From the Vatican, on April 8, in the year 1988, the tenth of my pontificate.

In fraternal charity,

Joannes Paulus PP. II

This letter is quite important since it gives the whole spirit in which the negotiations were conducted by the Vatican. One can distinguish three parts in this letter: the first stresses the importance of Vatican II; the second opposes progressivism and conservatism; and the third draws some practical conclusions.

In the first part we notice the euphoria of Vatican II. No distinction is made, as if each and every word of Vatican II was directly inspired by the Holy Ghost. There are certainly many beautiful passages in the documents of Vatican II; yet, there are other passages directly inspired by Liberalism and Modernism.

This lack of distinction ignores the hijacking of the Council by a Modernist faction, a fact witnessed by both Cardinal Wojtyla and Fr. Ratzinger at the time. When the latter became Cardinal, he explicitly recalled it in his interview with Vittorio Messori: “After Pope John XXIII had announced its convocation, the Roman Curia worked together with the most distinguished representatives of the world episcopate[25] in the preparation of those schemata which were then rejected by the Council Fathers as too theoretical, too textbook-like and insufficiently pastoral.

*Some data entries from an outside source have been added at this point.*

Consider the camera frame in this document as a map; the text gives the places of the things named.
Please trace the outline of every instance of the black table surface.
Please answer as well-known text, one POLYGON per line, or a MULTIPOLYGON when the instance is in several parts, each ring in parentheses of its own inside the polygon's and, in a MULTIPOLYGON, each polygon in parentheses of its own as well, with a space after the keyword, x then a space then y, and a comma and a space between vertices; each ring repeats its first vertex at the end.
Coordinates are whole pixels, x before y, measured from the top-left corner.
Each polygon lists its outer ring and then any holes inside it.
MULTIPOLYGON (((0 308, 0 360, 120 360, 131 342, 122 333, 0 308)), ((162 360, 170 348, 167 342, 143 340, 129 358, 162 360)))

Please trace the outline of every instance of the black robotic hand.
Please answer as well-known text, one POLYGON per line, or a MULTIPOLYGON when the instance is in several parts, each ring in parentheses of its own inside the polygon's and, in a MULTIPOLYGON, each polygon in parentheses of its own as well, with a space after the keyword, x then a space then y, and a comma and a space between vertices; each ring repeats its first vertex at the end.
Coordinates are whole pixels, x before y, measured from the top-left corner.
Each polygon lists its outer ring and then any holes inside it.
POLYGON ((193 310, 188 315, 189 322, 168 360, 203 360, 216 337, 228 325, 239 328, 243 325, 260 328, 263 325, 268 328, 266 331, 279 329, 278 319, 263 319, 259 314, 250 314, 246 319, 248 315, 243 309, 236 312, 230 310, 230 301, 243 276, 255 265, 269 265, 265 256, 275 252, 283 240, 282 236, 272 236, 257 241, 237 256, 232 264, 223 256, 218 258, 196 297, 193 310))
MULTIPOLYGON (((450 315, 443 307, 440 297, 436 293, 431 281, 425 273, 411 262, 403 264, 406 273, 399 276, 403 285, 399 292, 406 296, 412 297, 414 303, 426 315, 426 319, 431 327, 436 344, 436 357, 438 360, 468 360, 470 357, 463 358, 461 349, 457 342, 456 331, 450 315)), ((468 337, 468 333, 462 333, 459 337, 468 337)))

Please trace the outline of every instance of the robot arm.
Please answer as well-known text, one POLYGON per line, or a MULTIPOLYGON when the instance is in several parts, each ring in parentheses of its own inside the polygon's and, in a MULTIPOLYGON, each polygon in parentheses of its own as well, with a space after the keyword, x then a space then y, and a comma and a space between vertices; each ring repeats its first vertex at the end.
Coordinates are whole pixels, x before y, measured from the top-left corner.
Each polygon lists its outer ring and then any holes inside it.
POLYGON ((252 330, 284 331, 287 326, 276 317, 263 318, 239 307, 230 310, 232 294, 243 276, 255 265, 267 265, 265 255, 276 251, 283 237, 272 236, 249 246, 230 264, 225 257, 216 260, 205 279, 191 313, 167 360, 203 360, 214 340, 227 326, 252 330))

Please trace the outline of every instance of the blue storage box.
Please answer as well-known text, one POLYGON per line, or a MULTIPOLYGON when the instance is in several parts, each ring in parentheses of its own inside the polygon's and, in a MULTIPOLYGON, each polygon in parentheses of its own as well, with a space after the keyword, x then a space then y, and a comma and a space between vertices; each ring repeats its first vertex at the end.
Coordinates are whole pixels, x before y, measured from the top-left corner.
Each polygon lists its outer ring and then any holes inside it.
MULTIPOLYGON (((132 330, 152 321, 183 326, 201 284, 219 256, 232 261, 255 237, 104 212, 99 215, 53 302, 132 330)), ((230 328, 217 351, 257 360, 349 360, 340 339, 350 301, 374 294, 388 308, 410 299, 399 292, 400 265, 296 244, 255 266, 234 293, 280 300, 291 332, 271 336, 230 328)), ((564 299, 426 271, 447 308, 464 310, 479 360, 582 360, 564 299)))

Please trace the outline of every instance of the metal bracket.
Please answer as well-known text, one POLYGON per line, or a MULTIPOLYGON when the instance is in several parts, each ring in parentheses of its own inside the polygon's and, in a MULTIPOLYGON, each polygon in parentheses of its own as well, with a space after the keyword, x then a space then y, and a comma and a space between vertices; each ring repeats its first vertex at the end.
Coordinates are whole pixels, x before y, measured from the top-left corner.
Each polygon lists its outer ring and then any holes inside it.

Pope John had not reckoned on the possibility of a rejection but was expecting a quick and frictionless balloting on these projects which he had approvingly read....”[26]

Archbishop Lefebvre, when recalling the same fact, says that the rest of the Council was spent trying to purge the worst passages from the new schemata proposed by the modernists. These two conflicting influences can be easily found in the texts of the Council. Many conservative priests try to draw only the good side of the Council, ignoring the other side; many modernists only refer to the bad side, despising the other. To be objective, one has to recognize both sides. Even Cardinal Ratzinger is no longer too euphoric about the fruits of the Council.

“The Church took up the tasks connected with the implementation of everything which became the specific heritage of Vatican II...the teaching of that Council remains the path which the Church must take into the future....” These sentences, in the letter of April 8, 1988, were the stumbling block that made the negotiations fail.

The second part caricatures the attitudes of the faithful who are attached to Tradition, as if they were “stuck in the past.” There may be no younger order in the Church than the Society of Saint Pius X. Archbishop Lefebvre is not attached so much to the letter but rather to the spirit of Tradition. When he drew up the rules of the Society of Saint Pius X he took care to adapt them to the necessities of the modern apostolate.

Regarding the accusation of an incorrect understanding of Tradition, please see the comments on the motu proprio, Ecclesia Dei.

The third part of this letter was perhaps the most noticeable. It stresses the confidence of the Pope in Cardinal Ratzinger. It also reminds all the bishops of the Catholic Church of their duty “to collaborate with the Holy See for the welfare of the whole mystical body.”

This produced fear in some conciliar bishops but hope in members of the Society of Saint Pius X, including Fr. Schmidberger.